Por: Andrea González Mesén.  6 abril

La búsqueda de lo saludable, natural y realmente delicioso trajo de regreso la elaboración de panes con la famosa masa madre, dejando para el apuro aquellos desarrollados con levadura comprimida.

La masa madre es una mezcla generalmente de harina y agua, que absorbe del aire las bacterias. Es un cultivo natural que está vivo y crece de forma lenta.

Esta fórmula es famosa por no incluir azúcares ni grasas haciéndola mucho más noble para la digestión.

Panes cuadrados hechos de masa madre. Cortesía de The Whisk.
Panes cuadrados hechos de masa madre. Cortesía de The Whisk.

Melissa González, pastelera del restaurante Silvestre, explica que el sabor y color del pan de masa madre varía según la base con que nació. En cambio la acidez dependerá de aspectos como la temperatura y la forma en cómo se alimente. Dependiendo de la masa se pueden aportar experiencias que en la panificación tradicional no se encuentran.

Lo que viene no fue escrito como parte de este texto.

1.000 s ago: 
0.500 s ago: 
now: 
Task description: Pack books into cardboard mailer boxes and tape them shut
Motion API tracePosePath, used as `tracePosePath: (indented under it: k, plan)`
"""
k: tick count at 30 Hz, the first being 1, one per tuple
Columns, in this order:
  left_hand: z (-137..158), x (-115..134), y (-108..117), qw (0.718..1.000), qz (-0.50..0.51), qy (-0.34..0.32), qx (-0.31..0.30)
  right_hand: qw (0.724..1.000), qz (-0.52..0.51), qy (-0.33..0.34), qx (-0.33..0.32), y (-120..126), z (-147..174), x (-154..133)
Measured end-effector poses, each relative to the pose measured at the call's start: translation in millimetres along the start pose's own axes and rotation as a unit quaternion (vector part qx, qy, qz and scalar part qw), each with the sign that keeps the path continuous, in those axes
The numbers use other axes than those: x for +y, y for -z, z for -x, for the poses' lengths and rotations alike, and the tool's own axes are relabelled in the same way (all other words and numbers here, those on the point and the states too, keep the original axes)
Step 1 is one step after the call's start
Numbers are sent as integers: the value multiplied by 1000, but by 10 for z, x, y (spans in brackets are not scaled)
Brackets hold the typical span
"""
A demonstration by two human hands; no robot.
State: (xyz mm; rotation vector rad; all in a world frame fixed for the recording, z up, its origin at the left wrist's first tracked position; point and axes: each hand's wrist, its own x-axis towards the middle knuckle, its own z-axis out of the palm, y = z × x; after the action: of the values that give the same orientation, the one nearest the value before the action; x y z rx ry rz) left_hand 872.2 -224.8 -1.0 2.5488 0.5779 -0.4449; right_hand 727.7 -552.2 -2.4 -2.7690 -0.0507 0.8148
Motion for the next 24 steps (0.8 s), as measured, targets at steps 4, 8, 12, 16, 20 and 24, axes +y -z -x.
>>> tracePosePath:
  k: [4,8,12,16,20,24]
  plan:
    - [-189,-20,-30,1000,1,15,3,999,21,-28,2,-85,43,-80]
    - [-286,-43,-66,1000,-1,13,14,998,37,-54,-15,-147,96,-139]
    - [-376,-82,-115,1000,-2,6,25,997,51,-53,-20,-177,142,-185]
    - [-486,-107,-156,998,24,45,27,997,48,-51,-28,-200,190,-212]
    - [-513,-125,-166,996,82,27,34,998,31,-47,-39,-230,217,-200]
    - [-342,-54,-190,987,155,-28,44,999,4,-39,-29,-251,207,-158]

“Aunque sea la misma base no se comporta igual en San José que en Ciudad Quesada. En un lugar caliente necesita más alimentación porque gasta más energía. Es como una mascota. Hay que chinearla”, detalla la panadera.

Este proceso –lento y de cuidado– en la fermentación es los que vuelve a estos productos más costosos.

“Hacer pan es hablar con la masa. Es sentir una experiencia con ella y ya en el horno uno es la que decide si la masa tiene una corteza firme o no. Controlar la temperatura y la humedad es indispensable para desarrollar un buen pan artesanal”, asegura.

No todo lo que dice masa madre o artesanal es 100% preparado de esta forma. En el mercado es válido encontrar panes con el sabor, olor y textura de un pan de masa madre al que se len agrega levadura fresca de panificación para acelerar el proceso.

Bagels. Cortesía de The Whisk.
Bagels. Cortesía de The Whisk.

Kail Roberts, propietaria de la cafetería The Whisk, afirma que cuando iniciaron –hace ya cuatro años– existía un temor por probar estos panes; sin embargo, la demanda los llevó a innovar en presentaciones más grandes.

Su pasión por los famosos bagels la llevó a producir su propia versión con la pasta tradicional y también en masa madre.

Blanco de masa madre: su base es el cultivo de bacterias desarrollado artesanalmente con harina y agua. Su proceso de fermentación es lento, lo que permite darle colores, sabores y texturas únicas de estas masas. Dependiendo de la cocción su cobertura puede ser crujiente, mientras que su interior se mantiene suave y esponjoso.

Multigrano: es un pan que no es acartonado. Tiene quinoa, linaza entera y molida, semilla de ajonjolí, semilla de girasol. Se hace con tres avenas: integral, blanca y de centeno. Su base es de masa madre.

Bola de 1 kg de pan rústico. Cortesía de The Whisk.
Bola de 1 kg de pan rústico. Cortesía de The Whisk.

Bagels: es un pan que primero se hierve y luego se hornea. Lo que le da una sensación como chiclosa. Es clásico de New York. La pasta trae harina, agua, sal y azúcar. Contiene levadura comercial. Tiene un sabor entre dulce y salado, una textura muy distinta al pan, no es tan esponjoso como un pan casero.

Se acompañan de queso crema arreglados. El más famoso es el plane, con queso crema, salmón y alcaparras. Está muy de moda hacer diversas variaciones de queso crema con fresas y aceite balsámico para acompañarlo.